The proposed external wall design detail for a new house is a 215 mm single leaf wall of solid block construction with external insulation, as shown - Leaving Cert Construction Studies - Question 5 - 2022

Using the U-value from part (a), we calculate the heat loss:

Heat loss through wall = U-value x Area x Temp. diff
Heat loss = 0.191 x 144 x (20 - 5) Heat loss = 0.191 x 144 x 15 = 413.068 Watts.

Determine the total heating hours per year:

Heating period:

• 10 hours daily for 37 weeks:
  $10\ hours/day \times 7 \ days/week \times 37 \ weeks = 2,590 \ hours.$

Total heat loss in kJ per year:

$9,324,000 \ seconds \times 413.068\ J/s \div 1000 = 3,851,446.032 \ kJ/sec$

Now we find the cost of oil:

• Calorific value of oil = 37,350 kJ per litre
  Let’s convert total heat loss into litres:

$\frac{3,851,446.032}{37350} = 103.118 \ litres.$

Finally, the cost:

• Cost of oil = 0.97 per litre Total cost = 103.118 x 0.97 = €100.02 (to two decimal points).

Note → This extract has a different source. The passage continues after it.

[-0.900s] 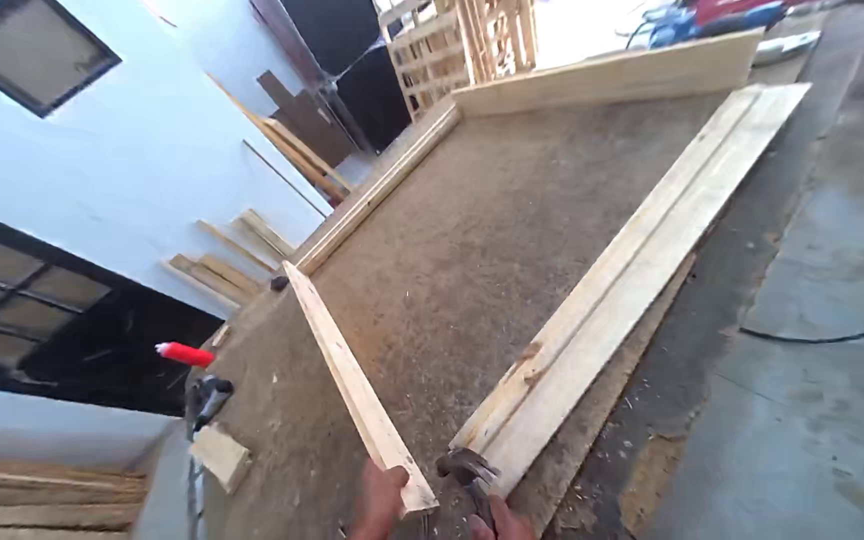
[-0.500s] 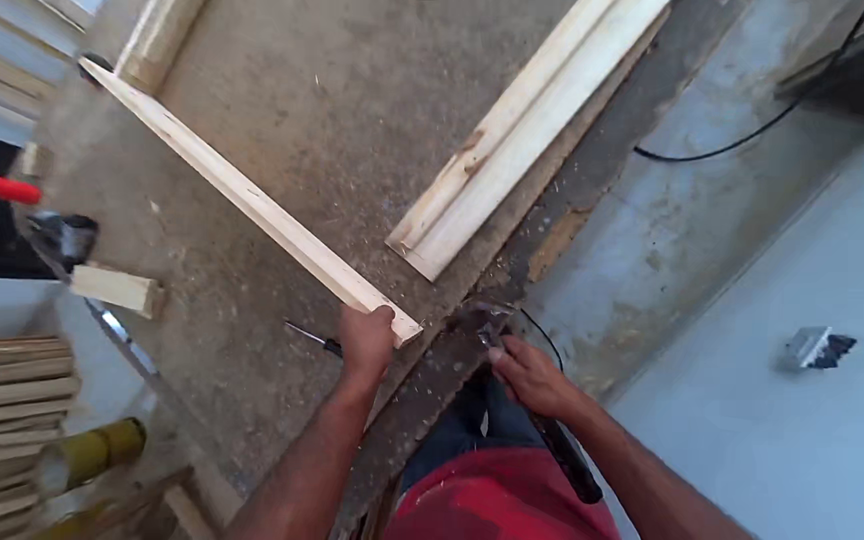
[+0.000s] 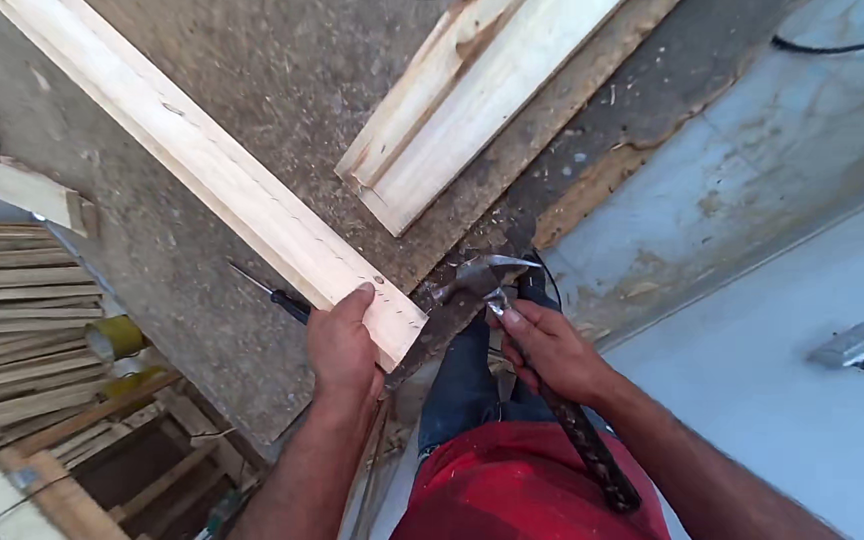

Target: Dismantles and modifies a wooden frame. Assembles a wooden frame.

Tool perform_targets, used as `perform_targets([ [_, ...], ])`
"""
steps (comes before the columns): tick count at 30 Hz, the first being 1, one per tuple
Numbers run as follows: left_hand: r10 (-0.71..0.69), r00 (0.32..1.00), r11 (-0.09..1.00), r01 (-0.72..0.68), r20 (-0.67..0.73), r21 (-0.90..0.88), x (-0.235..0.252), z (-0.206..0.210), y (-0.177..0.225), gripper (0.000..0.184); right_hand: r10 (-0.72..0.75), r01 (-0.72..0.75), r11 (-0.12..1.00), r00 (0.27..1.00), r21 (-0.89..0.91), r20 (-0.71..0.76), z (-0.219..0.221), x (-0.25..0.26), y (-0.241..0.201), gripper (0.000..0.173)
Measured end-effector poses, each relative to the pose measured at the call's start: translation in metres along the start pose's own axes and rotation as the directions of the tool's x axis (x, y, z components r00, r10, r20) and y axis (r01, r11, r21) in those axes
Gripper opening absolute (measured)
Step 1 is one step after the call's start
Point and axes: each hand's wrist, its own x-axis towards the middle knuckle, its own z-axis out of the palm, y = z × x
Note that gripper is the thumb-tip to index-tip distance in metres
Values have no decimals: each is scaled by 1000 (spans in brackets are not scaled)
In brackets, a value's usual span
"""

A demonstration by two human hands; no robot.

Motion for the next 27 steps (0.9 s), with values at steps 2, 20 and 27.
perform_targets([
  [2,54,998,999,-55,-42,-4,2,4,-7,23,25,-25,999,1000,30,15,-2,0,4,42],
  [20,142,990,987,-140,-19,76,7,-3,-13,17,42,-29,990,995,139,-94,9,-6,4,41],
  [27,159,987,984,-157,-17,88,9,-7,-15,15,-41,89,981,963,173,-265,-28,-11,-19,44],
])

To find the additional thickness, we start with the target U-value:

Required U-value = 0.12 W/m²°C. Using the formula: $R_{total} = \frac{1}{U} = \frac{1}{0.12} = 8.333 \ m^2\ °C/W$

Knowing the total resistance R is: $R_{total} = R_{existing} + R_{additional}$

We already calculated the existing: $R_{existing} = 5.229 \ m^2 \ °C/W$

Thus: $R_{additional} = 8.333 - 5.229 = 3.104 \ m^2 \ °C/W$

Now we convert this back to additional thickness: $t = R \times k$ Using k for external insulation (0.031): $t = 3.104 \ m^2 \ °C/W \times 0.031 \ W/m °C = 0.096 \ m$ Therefore, thickness = 96 mm.